Juan Tomás Ortuño Martínez (born 11 February 1992), commonly known as Juanto, is a Spanish footballer who plays as a forward for CD Eldense.

Club career
Born in Yecla, Region of Murcia, Juanto joined Villarreal CF in 2011 following a brief period with Albacete Balompié, being initially assigned to the C team. On 21 January 2012 he made his Segunda División debut, starting for the reserves in a 1–0 away loss against Deportivo de La Coruña.

Juanto scored his first goal as a professional on 3 March 2012, playing 28 minutes of the 4–3 home win over CD Alcoyano. He contributed 16 games during the season, as both the first and the second teams dropped down a level.

Over the next two campaigns, Juanto scored 31 goals in 68 division three games, including all four of his team's efforts on 13 January 2013 in a defeat of CF Reus Deportiu, and a hat-trick on 17 February against UE Llagostera. He had one call-up to the main squad, remaining an unused substitute in the 1–1 La Liga home draw with Elche CF on 30 March 2014.
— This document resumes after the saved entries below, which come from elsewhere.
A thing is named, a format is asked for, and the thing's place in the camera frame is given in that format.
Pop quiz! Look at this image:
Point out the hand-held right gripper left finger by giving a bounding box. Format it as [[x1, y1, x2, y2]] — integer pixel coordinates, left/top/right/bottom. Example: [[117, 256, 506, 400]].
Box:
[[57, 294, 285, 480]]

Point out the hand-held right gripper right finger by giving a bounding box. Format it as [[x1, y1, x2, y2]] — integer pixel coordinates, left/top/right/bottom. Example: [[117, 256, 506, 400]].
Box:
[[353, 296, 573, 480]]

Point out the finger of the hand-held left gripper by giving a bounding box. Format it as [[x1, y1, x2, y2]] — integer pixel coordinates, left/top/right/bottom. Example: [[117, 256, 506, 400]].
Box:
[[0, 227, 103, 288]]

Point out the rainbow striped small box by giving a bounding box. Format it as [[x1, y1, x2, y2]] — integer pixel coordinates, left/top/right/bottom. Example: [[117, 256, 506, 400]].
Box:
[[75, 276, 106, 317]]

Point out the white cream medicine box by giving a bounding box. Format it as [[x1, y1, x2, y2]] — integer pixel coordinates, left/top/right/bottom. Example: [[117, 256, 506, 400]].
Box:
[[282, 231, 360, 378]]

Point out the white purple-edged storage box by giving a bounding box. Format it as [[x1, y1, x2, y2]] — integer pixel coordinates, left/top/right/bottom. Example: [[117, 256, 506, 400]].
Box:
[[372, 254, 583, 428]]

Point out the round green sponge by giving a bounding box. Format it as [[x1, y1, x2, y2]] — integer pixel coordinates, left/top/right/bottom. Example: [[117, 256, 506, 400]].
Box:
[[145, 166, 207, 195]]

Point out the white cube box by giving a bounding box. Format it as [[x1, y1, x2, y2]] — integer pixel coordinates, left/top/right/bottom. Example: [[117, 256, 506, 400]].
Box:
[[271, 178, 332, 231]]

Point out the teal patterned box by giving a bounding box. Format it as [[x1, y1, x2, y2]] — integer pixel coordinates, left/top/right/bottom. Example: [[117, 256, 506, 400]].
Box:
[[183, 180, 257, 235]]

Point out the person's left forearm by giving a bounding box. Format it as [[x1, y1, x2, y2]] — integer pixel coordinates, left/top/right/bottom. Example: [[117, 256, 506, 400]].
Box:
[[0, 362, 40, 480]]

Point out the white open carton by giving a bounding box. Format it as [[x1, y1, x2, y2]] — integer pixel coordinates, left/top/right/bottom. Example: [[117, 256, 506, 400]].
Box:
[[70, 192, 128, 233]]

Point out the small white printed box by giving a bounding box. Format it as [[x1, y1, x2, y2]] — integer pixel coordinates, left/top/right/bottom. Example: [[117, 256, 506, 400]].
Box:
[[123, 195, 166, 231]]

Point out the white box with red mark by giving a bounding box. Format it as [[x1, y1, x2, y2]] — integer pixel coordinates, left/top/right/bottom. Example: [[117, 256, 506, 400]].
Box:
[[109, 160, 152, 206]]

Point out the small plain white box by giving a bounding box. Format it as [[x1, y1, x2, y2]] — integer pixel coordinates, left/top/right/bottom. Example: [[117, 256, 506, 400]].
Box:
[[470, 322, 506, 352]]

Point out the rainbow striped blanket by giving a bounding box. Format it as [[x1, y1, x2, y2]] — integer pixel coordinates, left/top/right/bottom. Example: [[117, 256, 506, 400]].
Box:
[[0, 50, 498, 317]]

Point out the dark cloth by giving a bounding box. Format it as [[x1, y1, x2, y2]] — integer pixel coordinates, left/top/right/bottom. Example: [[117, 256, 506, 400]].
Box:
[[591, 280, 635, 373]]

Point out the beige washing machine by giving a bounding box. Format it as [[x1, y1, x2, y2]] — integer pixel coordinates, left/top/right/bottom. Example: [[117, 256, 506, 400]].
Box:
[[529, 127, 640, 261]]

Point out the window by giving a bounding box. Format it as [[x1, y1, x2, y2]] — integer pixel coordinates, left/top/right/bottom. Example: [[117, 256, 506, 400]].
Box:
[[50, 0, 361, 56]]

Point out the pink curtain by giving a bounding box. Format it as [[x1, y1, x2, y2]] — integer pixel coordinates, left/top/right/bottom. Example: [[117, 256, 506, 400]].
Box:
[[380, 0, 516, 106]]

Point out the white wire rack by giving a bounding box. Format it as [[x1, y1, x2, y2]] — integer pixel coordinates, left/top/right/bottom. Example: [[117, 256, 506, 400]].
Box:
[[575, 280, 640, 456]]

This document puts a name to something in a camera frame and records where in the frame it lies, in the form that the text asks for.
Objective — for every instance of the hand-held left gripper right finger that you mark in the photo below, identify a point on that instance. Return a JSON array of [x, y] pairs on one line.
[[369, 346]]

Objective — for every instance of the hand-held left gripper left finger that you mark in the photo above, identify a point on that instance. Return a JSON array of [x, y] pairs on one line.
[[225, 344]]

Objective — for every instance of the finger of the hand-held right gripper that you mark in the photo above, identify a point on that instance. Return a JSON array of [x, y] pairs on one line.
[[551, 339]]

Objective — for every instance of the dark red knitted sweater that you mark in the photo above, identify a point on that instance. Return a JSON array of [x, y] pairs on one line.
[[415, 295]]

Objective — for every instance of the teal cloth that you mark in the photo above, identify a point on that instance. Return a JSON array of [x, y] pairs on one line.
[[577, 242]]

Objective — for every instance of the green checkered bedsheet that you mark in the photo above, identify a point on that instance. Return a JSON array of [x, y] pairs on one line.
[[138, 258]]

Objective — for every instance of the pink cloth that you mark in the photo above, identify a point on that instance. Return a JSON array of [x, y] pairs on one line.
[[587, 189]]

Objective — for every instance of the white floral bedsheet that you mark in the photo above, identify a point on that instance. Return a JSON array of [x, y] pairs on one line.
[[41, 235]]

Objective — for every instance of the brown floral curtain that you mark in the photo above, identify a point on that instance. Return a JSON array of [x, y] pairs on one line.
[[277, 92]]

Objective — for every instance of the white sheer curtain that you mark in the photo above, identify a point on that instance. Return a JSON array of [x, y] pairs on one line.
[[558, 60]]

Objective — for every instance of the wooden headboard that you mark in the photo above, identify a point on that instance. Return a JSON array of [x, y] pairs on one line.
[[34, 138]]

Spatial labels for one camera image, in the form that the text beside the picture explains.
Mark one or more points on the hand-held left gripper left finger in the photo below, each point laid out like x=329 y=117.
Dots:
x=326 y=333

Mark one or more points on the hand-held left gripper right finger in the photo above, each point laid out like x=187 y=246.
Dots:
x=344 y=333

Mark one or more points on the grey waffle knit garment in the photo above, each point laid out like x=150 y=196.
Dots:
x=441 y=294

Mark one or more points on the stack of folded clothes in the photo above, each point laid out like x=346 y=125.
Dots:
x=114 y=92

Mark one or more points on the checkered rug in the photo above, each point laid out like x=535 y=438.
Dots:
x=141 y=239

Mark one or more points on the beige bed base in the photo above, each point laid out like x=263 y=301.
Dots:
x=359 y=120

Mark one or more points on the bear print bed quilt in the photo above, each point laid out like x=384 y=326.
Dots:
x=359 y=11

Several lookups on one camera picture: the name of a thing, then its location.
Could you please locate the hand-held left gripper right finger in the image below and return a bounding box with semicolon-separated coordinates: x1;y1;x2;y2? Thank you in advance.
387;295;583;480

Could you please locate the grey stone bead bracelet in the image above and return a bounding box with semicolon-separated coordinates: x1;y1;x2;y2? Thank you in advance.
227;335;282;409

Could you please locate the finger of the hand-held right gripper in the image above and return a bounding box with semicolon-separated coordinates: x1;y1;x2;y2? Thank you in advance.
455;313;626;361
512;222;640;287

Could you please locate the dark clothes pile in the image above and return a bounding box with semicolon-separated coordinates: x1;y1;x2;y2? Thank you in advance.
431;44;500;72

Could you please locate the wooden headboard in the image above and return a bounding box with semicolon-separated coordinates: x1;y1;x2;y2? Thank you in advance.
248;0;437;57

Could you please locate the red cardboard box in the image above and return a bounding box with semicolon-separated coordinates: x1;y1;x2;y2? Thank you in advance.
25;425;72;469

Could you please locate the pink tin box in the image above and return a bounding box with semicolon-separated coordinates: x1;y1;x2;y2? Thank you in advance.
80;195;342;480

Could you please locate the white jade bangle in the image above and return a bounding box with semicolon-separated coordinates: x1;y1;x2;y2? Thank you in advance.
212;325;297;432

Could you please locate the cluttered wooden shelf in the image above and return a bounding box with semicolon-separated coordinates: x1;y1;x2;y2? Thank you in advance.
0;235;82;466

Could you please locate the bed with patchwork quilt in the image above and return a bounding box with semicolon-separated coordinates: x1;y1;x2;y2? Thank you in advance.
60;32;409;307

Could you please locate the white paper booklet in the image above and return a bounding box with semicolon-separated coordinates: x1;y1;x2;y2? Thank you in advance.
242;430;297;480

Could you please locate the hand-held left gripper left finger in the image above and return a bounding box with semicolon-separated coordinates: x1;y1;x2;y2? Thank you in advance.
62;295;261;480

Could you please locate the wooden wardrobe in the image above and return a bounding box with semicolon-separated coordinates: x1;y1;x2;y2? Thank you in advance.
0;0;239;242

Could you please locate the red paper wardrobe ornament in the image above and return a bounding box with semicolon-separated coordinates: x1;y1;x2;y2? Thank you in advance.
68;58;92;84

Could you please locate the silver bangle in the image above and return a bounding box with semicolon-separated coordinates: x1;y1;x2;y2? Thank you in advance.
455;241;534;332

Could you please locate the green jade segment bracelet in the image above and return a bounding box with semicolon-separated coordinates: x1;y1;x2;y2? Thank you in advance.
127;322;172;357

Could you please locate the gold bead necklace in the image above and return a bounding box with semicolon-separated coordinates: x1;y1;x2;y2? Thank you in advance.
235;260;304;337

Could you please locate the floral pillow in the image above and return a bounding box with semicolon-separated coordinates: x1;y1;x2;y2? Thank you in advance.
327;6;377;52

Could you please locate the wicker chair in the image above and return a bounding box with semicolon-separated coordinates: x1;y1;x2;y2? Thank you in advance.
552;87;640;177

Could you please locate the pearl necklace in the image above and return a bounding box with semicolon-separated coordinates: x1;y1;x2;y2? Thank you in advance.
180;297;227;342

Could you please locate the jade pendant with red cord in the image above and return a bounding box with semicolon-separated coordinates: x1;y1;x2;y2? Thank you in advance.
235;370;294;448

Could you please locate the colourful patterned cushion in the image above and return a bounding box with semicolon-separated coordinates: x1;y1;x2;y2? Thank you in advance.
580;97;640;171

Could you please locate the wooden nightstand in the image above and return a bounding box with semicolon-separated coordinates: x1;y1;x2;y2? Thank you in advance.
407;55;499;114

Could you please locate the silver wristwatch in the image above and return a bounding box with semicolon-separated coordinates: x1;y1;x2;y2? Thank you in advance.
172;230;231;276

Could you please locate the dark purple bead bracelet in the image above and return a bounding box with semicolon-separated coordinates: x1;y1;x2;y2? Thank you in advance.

On 17 July 2014, Juanto signed a two-year deal with Real Murcia from the second tier. However, after the club's administrative relegation, he cut ties with it and moved to CE Sabadell FC also in that tier. He scored twice during his tenure, equalising for a 1–1 draw at Real Zaragoza on 14 September and getting the only goal then being sent off in a home victory over SD Ponferradina six days later, in an eventual relegation.

On 9 April 2015, Juanto terminated his contract with the Catalans and joined UCAM Murcia CF in the third division hours later. On 14 July, he signed with second-tier side Llagostera; in the following transfer window, however, he was released, and moved to Portugal after agreeing to a one-and-a-half-year deal with C.F. Os Belenenses. He made his Primeira Liga debut on 24 January, replacing Rafael Amorim at half-time and scoring in a 3–3 draw against Vitória S.C. at the Estádio do Restelo.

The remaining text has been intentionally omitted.